Rubrique > transports

Titre > Méthodologie de construction des analyses des

Question publiée au JO le : 26/06/2018 page : 5533
Réponse publiée au JO le : 28/08/2018 page : 7704

Texte de la question

M. Éric Alauzet interroge M. le ministre d'État, ministre de la transition écologique et solidaire, sur la méthodologie de construction des ACV. Dans la perspective du projet de loi d'orientation des mobilités (PLOM) un travail sur l'analyse des cycles de vie (ACV) semble nécessaire. En effet, la réglementation française s'appuie notamment dans ses enjeux fiscaux sur de nombreux critères disparates : polluants locaux, émissions de CO2 à l'échappement, technologies ou carburant utilisé(e) ou bien encore la puissance administrative. Dans ces conditions, des incohérences fortes sont à relever de nature à perturber la stratégie des industriels qui doit s'inscrire dans des temps longs. Pour favoriser le développement d'automobiles propres dans le temps et en cohérence avec la stratégie énergétique de la France, une méthodologie harmonisée acceptée par les industriels apparaît utile. Cette analyse en termes d'ACV bénéficierait fortement de la prise en compte des carburants utilisés. Dans ce contexte, il lui demande quelles sont les initiatives envisagées par le Gouvernement et comment la France se positionne dans les discussions européennes sur le sujet.

Texte de la réponse

Actuellement, la réglementation européenne sur les émissions de CO2 des véhicules ne prend en compte que les émissions au pot d'échappement ou « du réservoir à la roue ». Les propositions de la Commission européenne pour réviser le règlement sur les émissions de CO2 des véhicules légers et pour fixer des normes d'émissions de CO2 pour les poids lourds maintiennent cette approche. La Commission justifie ce choix par différents éléments. Elle mentionne notamment les difficultés techniques liées à la complexité de l'exercice et à la grande quantité d'informations nécessaire ainsi que le risque de double régulation.
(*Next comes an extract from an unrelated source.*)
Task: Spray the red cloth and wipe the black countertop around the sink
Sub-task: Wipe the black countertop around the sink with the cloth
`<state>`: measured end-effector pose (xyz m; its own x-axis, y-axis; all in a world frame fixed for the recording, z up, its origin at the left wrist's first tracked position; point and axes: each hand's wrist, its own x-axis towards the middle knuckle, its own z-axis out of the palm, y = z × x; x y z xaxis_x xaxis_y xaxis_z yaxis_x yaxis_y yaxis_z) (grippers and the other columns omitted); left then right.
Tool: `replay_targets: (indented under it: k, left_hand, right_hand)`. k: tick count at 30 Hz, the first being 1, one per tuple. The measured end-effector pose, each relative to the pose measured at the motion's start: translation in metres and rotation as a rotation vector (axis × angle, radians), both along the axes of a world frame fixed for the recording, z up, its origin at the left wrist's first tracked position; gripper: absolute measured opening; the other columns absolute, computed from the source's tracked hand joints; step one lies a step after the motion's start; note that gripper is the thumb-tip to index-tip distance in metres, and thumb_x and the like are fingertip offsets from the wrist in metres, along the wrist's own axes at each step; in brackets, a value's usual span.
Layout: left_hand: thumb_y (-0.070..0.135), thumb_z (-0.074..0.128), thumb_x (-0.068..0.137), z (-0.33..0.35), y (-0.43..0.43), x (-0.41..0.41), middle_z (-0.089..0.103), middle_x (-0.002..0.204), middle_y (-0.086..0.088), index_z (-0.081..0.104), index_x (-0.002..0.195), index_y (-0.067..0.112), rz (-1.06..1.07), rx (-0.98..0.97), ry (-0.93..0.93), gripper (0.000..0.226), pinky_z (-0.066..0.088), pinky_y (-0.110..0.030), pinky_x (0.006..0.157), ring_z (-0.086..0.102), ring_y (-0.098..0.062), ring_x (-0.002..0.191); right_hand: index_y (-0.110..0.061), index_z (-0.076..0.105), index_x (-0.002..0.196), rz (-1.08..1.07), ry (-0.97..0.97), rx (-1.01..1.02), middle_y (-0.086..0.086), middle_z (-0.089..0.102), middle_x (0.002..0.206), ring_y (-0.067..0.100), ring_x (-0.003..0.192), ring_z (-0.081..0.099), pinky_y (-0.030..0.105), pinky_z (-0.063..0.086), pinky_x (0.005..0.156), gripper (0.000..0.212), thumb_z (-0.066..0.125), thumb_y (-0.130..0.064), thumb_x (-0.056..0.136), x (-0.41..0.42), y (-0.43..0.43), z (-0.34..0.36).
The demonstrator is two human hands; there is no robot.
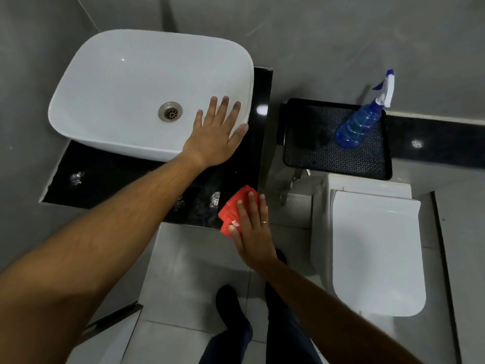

La Commission ajoute que la décarbonation du secteur de l'énergie va entraîner une forte diminution des émissions « du puits à la roue » des véhicules électriques avec le temps et mentionne également le fait qu'il n'est pas possible de savoir à l'avance quelle source d'énergie sera choisie lors de l'utilisation du véhicule et que ce choix est hors de portée des constructeurs, qui sont les acteurs visés par les objectifs définis dans les règlements. Compte-tenu de ces enjeux et du fait que l'adoption des textes européens sur les normes d'émissions de CO2 des véhicules légers et lourds est programmée pour la fin de l'année 2018, les délais sont trop courts pour envisager un changement d'approche à court terme. Le ministre d'État, ministre de la transition écologique et solidaire considère néanmoins qu'il est essentiel de disposer d'une évaluation globale des impacts environnementaux des véhicules, générés à toutes les étapes de leur cycle de vie, afin de guider les politiques publiques et industrielles vers des mobilités propres. Compte-tenu de la diversité des méthodologies existantes, il est nécessaire de définir une méthodologie harmonisée au niveau européen. Aussi, dans le cadre des discussions sur le règlement fixant des normes d'émissions de CO2 pour les véhicules légers, la France s'exprime en faveur d'une vision de long terme qui mette l'accent sur les véhicules zéro émission en prenant notamment en compte les enjeux de production et fabrication de batteries et soutient l'élaboration par la Commission d'une méthodologie harmonisée pour prendre en compte les émissions sur l'ensemble du cycle de vie des véhicules.